* Work required
Your result should be every line of the records below that contains the word "image".

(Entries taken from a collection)
______

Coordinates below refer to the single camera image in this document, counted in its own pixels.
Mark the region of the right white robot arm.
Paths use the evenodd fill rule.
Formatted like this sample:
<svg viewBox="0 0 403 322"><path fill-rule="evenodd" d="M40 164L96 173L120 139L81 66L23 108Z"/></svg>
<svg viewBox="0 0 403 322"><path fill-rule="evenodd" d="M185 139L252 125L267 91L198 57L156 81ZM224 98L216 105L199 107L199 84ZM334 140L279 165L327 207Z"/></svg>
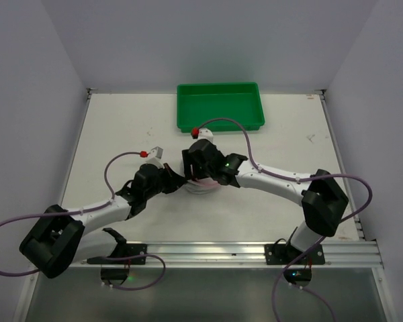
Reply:
<svg viewBox="0 0 403 322"><path fill-rule="evenodd" d="M292 174L257 164L248 156L224 155L207 139L200 139L183 150L182 157L188 179L211 178L222 186L256 189L299 205L304 221L286 244L293 258L320 238L334 236L349 203L336 180L323 169L315 174Z"/></svg>

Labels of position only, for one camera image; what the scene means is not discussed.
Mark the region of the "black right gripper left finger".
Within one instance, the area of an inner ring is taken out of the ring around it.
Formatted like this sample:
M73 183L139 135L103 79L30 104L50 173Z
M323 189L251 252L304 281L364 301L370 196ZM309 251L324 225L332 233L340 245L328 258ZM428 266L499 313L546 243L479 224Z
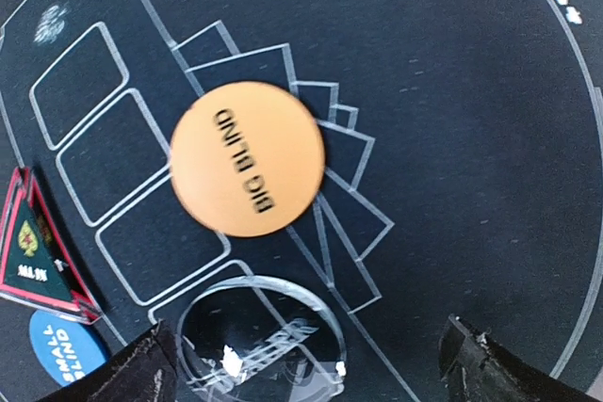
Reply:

______

* Written solution
Coordinates below refer to the single camera image in this document, counted in its own pixels.
Labels of position only, for one camera image; what the scene means is not discussed.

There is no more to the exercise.